LETTERS

Easy Rider I'm sure your intent was not to insult anyone by the title of your article (When that Bundle of Joy Grows Up to Be a Biker Chick, November), but being a biker chick myself, I was a little put off. Not all bikers or biker chicks are trouble. I make a good living, love to ride and hang out with a lot of decent bikers. Just thought I'd give you a heads up on the stereotype. Anyway, great article

Easy Rider

I'm sure your intent was not to insult anyone by the title of your article (When that Bundle of Joy Grows Up to Be a Biker Chick, November), but being a “biker chick” myself, I was a little put off. Not all bikers or biker chicks are trouble. I make a good living, love to ride and hang out with a lot of decent bikers. Just thought I'd give you a heads up on the stereotype.

Anyway, great article beyond the title.
Susan Lamphere, registered sales associate
Robert W. Baird
Muskegon, Mich.

Danger Signs?

One cannot disagree with the fundamental premise of Aaron Edelheit's article (When High Dividend Yield is a Danger Sign, October), but I believe he is seriously off-base with his criticisms of Allied Capital and American Capital, two business development companies (BDCs) sporting extraordinarily high yields.

The article suggests that these companies are likely to have to cut their dividends because they do not generate sufficient operating income to meet their dividends, but rather use capital gains and equity raisings to top up income.

In fact, the BDC model calls for ongoing capital sales. And since BDCs must pay out their income in dividends, they need ongoing access to capital in order to grow. So in and of themselves, these are not danger signs.

In the case of Allied Capital, for example, about 80 percent of this year's dividend will come from ordinary income, with the remainder from capital gains. In its 39-year dividend-paying history — during which time (including recessions, credit shocks, inflation and war) the annual dividend has not once been cut — realized gains account for 37 percent of the total dividend. So this year's mix of income and gains is not out of the ordinary. It is part of the BDC model.

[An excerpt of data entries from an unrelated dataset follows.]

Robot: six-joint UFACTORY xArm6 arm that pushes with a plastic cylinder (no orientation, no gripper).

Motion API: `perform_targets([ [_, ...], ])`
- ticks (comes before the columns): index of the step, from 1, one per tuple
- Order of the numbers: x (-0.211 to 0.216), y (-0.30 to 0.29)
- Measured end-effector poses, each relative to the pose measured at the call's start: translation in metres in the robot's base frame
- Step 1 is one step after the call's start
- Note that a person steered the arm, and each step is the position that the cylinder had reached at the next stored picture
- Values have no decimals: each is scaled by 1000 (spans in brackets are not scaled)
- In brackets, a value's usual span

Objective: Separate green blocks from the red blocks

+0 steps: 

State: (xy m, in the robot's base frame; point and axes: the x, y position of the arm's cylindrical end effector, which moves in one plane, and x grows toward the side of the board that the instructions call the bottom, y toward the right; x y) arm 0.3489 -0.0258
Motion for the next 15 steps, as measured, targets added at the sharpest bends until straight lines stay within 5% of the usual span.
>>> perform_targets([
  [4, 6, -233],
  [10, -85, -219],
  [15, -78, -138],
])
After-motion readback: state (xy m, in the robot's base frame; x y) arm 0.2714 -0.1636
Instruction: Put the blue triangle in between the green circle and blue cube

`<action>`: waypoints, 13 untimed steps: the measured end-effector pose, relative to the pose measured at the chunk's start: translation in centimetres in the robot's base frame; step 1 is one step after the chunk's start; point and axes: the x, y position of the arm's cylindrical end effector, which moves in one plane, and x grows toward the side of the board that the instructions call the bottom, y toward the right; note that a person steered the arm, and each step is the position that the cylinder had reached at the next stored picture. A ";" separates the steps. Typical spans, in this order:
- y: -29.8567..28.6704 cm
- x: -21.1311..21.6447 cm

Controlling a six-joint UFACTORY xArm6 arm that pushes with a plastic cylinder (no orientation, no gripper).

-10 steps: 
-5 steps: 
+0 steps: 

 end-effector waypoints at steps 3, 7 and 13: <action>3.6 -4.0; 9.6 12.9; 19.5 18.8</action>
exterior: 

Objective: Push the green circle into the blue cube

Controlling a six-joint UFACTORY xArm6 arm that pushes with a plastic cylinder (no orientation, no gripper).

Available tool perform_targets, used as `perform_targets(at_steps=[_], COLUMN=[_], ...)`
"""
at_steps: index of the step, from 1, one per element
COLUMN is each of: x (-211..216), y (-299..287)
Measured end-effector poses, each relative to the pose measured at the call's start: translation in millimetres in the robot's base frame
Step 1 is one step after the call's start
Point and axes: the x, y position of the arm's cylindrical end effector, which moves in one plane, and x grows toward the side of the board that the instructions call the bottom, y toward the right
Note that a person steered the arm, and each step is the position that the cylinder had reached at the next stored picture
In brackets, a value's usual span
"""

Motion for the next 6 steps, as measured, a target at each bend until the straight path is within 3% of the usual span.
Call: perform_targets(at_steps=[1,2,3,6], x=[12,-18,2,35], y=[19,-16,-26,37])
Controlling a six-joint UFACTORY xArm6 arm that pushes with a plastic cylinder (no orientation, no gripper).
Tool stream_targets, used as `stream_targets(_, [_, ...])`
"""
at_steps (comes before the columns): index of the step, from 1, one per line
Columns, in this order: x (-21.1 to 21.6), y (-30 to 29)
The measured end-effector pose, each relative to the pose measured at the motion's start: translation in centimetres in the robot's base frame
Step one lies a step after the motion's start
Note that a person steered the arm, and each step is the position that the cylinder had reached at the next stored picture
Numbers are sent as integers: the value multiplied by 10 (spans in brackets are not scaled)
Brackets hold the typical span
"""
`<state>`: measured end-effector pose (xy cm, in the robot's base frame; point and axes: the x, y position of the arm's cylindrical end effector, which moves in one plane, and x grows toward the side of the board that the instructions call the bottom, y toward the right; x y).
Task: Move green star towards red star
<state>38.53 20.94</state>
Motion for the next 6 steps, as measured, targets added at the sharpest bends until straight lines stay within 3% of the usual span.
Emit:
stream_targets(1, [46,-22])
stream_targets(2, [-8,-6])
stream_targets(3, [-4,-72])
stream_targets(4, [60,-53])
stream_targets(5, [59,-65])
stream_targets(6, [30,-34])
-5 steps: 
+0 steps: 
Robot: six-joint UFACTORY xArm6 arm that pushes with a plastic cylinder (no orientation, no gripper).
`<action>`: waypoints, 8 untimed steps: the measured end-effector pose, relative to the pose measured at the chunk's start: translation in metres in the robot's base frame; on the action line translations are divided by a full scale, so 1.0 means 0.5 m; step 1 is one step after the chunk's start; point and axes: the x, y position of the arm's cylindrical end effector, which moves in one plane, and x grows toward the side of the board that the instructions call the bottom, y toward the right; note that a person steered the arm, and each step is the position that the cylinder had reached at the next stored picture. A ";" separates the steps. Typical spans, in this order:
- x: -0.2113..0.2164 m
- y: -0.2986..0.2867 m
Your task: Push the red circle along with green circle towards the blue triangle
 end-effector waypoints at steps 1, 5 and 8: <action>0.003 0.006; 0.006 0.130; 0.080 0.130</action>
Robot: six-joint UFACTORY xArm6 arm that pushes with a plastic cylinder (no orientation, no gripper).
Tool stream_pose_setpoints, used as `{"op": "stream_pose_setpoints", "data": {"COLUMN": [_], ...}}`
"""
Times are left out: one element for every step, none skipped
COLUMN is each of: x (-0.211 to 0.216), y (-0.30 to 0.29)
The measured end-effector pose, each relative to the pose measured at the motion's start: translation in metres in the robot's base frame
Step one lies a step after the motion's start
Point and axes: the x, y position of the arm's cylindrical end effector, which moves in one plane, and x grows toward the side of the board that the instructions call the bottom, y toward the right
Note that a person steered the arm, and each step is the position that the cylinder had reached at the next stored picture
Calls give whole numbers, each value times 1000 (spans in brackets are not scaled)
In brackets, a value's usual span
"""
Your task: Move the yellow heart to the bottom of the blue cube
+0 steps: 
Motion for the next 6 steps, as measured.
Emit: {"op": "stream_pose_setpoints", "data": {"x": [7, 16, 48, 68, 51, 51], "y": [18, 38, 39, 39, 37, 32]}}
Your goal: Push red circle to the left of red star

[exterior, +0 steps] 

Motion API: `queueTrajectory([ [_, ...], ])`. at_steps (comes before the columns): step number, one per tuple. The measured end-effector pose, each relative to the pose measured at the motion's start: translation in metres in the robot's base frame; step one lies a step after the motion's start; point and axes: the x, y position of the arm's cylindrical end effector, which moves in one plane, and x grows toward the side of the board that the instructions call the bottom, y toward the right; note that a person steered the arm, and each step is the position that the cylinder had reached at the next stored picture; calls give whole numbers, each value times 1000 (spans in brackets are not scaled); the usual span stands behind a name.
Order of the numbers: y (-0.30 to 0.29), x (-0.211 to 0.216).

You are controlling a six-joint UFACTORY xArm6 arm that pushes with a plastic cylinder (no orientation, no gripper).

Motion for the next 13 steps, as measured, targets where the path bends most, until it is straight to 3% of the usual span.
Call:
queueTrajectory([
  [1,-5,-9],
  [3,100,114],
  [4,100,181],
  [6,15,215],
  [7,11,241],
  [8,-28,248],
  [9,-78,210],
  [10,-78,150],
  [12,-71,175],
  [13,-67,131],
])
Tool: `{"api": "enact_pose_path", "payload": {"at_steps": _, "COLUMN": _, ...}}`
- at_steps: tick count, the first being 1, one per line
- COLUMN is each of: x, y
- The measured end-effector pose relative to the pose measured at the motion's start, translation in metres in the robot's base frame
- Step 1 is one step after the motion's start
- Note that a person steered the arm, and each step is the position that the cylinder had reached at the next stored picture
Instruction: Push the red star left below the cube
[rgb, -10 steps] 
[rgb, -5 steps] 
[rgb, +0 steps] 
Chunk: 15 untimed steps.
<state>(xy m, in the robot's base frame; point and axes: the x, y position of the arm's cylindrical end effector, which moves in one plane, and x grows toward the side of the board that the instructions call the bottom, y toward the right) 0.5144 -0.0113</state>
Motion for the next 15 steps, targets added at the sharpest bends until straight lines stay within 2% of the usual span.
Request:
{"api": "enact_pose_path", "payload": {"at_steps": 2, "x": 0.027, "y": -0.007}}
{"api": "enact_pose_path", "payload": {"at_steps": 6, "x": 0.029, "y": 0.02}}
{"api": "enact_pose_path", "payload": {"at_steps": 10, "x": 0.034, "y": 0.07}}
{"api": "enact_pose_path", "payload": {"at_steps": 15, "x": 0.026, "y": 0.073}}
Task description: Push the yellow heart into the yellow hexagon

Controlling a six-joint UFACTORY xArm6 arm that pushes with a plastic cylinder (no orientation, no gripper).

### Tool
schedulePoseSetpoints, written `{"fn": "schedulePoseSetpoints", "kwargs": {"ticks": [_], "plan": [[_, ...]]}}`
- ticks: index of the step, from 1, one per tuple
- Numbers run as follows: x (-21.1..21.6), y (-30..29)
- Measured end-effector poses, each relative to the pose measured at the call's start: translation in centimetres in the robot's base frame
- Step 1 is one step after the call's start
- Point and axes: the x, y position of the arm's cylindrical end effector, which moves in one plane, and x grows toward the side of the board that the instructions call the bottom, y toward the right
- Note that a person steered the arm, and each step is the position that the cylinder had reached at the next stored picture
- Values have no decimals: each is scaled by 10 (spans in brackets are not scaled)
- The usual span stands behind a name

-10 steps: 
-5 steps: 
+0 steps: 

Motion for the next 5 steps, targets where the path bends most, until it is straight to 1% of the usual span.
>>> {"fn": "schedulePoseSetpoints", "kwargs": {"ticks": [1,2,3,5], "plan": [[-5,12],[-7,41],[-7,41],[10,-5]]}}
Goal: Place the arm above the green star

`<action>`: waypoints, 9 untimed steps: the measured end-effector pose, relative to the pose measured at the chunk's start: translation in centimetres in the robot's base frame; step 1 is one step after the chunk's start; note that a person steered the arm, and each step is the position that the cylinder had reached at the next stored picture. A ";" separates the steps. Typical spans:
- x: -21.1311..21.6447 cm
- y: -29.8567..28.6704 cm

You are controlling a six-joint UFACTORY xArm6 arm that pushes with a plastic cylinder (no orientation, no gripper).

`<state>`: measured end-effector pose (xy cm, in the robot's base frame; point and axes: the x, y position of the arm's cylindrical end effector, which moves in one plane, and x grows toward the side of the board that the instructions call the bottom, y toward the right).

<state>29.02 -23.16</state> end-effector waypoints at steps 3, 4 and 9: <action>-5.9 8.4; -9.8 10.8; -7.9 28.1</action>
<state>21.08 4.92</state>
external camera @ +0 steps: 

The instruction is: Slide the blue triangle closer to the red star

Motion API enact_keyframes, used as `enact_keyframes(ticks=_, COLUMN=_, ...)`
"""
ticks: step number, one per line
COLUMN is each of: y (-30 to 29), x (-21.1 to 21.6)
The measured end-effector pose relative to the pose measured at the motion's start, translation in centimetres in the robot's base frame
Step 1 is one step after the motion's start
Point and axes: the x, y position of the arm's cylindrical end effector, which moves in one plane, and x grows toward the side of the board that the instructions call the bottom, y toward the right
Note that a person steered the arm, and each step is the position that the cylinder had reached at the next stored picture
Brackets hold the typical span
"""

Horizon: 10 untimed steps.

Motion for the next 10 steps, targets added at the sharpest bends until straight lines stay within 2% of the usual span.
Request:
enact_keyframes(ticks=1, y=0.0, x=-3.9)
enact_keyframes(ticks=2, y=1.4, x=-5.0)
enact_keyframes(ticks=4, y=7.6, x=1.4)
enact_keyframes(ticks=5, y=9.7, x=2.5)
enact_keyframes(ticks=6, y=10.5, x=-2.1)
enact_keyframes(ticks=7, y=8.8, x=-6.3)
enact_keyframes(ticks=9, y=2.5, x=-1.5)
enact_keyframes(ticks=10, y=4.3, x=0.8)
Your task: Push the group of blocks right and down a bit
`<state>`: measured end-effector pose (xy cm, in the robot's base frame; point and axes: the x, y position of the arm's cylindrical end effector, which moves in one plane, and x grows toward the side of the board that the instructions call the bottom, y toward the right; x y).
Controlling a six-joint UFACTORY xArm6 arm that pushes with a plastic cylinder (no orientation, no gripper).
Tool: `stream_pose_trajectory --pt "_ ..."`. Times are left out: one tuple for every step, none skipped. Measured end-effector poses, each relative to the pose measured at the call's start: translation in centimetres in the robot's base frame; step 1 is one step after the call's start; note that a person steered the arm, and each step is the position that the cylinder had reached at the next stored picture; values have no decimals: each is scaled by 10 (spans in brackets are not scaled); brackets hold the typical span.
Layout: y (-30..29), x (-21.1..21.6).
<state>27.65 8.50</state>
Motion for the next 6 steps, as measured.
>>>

Of course, prior to the concerted and distorted attack by shorts on these companies, which has driven down stock prices, the yields were not so high, so it has been a little of a self-fulfilling event.
Adrian Day, president
Global Strategic Management
Annapolis, Md.

No More Golf Balls

I've been in the wholesaling business for nearly 20 years and want to take exception to Aldo Blackthorn's Five Things Your Wholesaler Will Never Tell You article (November). I've either known or been associated with many of the best professionals in this business (as well as the others) and know that his assertions need correcting. In the interest of accuracy and brevity, the fifth item, “I have no reason for dropping in on you today, other than I need to make my weekly meetings quota,” should have been listed first.

Brokers, FCs and FAs need to push their wholesalers and take advantage of all their resources and experiences, not just the golf balls and cocktails. Only the customer can stop others from using him/her as quota filler.
Wick Barfield
Baton Rouge, La.

A Reader Writes…

Registered Rep. has become an important part of my reading in the last year. I noticed an obvious content change a while back, and the magazine became relevant and indispensable, even edgy and provocative — tackling tough subjects. I'm glad, too, that you decided to send it to home offices, instead of just broker/dealer offices. I have been independent and home-officed for 13 years now.
Rick Louderbough, registered representative
1717 Capital Management
Albuquerque, N.M.

Ravaged; Not Ravished

In your November issue, the cover line reads: The markets have “ravished retirement accounts.” I think the headline writer meant to use the word “ravaged.” To ravish means to rape. To ravage means to destroy or devastate. On second thought…
Bob Callaway, vice president, wealth management
Investment Centers of America
Grand Junction, Colo.

Editor's Note: D'oh! What were we thinking?